Bilateral foreign relations between Nicaragua and the Republic of South Ossetia began on 5 September 2008, when Nicaragua extended diplomatic recognition to South Ossetia.

At a press conference in November 2008, Nicaraguan Foreign Minister Samuel Santos Lopez said, "Certainly, we think that the decision [to recognize independent Abkhazia and South Ossetia] was fair and appropriate. They [the republics] must be given time for inner formalities. We will coordinate the possibility and terms of direct diplomatic relations at a convenient moment. Obviously and logically, we will be acting via our friends, probably Russia, to establish closer contacts and diplomatic relations [with the republics]."

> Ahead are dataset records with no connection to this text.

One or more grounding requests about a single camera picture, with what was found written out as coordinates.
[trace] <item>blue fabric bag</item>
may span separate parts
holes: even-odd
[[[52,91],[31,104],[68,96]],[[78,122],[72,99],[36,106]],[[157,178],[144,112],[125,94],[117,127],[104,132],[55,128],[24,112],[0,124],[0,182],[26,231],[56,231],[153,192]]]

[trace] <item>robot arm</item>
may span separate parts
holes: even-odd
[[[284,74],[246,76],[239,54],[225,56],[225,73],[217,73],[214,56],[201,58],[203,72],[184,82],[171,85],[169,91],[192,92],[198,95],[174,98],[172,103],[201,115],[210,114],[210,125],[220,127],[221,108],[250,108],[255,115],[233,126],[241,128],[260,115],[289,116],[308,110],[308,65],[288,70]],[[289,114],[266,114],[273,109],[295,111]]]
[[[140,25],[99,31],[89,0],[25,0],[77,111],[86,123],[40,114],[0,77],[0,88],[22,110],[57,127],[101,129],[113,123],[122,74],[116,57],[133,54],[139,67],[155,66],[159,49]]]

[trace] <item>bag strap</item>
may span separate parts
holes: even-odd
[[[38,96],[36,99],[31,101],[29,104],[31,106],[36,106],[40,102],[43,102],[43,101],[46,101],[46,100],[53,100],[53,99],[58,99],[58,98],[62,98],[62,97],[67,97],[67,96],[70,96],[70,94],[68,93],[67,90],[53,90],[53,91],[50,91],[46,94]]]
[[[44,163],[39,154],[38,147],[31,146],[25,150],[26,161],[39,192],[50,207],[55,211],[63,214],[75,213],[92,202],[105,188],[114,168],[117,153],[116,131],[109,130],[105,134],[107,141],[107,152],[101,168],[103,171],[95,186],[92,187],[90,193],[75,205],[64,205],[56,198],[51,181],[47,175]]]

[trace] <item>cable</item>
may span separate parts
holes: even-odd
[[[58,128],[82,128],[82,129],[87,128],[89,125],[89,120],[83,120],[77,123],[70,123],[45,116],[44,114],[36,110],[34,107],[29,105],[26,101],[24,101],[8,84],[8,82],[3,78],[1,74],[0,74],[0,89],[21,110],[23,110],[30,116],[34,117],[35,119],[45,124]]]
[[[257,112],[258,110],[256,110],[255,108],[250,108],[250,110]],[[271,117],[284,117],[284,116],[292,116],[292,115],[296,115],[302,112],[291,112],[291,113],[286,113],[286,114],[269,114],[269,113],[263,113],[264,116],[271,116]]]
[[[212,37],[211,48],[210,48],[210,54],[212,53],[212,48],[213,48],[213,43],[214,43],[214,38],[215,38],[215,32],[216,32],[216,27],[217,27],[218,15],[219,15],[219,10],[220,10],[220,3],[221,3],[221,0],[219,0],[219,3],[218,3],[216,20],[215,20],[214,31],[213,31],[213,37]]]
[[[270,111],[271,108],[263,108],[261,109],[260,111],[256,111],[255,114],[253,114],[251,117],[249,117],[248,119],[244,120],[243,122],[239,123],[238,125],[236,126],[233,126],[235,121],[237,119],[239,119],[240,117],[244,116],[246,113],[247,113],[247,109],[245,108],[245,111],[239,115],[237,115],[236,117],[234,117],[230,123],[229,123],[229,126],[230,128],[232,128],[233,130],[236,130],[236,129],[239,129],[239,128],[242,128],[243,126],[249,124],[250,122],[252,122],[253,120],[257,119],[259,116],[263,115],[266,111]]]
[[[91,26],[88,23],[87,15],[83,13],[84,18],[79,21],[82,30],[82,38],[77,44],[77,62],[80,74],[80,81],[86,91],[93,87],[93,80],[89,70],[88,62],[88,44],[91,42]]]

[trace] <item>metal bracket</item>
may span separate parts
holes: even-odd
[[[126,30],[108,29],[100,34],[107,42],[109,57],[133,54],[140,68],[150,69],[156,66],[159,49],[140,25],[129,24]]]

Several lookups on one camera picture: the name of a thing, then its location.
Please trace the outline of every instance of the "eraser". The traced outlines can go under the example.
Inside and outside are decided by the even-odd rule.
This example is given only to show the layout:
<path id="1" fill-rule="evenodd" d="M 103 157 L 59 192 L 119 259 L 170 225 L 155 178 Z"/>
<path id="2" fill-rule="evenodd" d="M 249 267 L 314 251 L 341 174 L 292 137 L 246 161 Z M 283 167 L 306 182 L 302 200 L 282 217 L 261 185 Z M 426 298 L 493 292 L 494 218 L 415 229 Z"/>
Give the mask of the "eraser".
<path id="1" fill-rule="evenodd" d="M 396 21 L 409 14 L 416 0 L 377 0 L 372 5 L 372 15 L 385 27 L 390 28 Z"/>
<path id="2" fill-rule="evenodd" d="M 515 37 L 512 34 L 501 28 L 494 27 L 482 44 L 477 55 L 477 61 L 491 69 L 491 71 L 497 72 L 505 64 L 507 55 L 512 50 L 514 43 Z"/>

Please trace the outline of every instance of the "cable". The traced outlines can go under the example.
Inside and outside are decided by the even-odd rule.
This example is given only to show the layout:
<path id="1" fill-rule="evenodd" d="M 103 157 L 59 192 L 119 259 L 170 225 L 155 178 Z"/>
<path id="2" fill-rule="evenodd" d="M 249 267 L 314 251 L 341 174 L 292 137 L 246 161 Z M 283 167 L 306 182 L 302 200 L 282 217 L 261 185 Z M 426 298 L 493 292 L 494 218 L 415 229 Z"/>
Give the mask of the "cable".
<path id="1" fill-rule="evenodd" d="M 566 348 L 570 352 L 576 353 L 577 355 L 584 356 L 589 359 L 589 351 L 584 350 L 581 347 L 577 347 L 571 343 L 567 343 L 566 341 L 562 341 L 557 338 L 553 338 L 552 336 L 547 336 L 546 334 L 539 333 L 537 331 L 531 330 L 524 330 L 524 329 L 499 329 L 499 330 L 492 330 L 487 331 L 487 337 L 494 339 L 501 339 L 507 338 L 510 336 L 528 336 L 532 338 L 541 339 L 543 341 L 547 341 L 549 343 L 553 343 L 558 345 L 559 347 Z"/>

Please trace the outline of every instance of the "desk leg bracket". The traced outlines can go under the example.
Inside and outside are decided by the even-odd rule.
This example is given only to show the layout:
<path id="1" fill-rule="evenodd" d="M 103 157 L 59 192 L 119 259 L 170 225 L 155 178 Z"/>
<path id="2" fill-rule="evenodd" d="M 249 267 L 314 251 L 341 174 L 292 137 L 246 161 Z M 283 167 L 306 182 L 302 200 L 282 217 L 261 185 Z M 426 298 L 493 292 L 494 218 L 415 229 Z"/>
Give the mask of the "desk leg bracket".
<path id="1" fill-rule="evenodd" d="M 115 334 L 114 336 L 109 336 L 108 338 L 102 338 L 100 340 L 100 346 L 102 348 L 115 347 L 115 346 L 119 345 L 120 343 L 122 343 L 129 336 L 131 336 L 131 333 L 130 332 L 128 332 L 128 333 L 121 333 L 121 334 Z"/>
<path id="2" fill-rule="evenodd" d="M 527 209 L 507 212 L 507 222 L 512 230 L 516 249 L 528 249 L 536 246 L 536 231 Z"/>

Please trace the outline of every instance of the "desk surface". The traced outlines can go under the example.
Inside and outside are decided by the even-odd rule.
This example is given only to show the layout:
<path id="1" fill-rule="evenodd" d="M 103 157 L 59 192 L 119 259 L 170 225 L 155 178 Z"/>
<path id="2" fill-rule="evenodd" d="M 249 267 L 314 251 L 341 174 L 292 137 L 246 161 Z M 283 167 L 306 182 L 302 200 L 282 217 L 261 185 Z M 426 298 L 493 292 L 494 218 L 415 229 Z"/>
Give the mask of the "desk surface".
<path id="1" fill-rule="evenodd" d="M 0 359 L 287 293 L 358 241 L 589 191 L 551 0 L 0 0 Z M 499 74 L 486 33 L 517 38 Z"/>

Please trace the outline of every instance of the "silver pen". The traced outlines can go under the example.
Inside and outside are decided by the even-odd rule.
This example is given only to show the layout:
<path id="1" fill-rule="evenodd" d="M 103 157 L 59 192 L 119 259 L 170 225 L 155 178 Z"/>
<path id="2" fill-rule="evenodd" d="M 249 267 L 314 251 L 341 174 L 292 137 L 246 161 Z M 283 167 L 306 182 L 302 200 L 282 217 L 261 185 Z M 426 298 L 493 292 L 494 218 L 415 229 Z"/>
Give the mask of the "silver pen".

The recognition of South Ossetia by Nicaragua triggered immediate reactions from other countries involved in the dispute over the status of South Ossetia. Georgia responded to Nicaragua's concurrent recognition of Abkhazia and South Ossetia by cutting diplomatic relations with the Central American state at the end of November 2008. Russia offered to strengthen ties with Nicaragua and to provide aid to Nicaragua to help rebuild areas damaged by hurricanes. The U.S. Secretary of Commerce canceled a planned trip to Nicaragua, with the U.S. Ambassador in Managua saying, "It isn't the appropriate moment for the visit."

After succeeding Eduard Kokoity as President of South Ossetia, Leonid Tibilov dismissed Nariman Kozaev as Ambassador on 25 July 2012.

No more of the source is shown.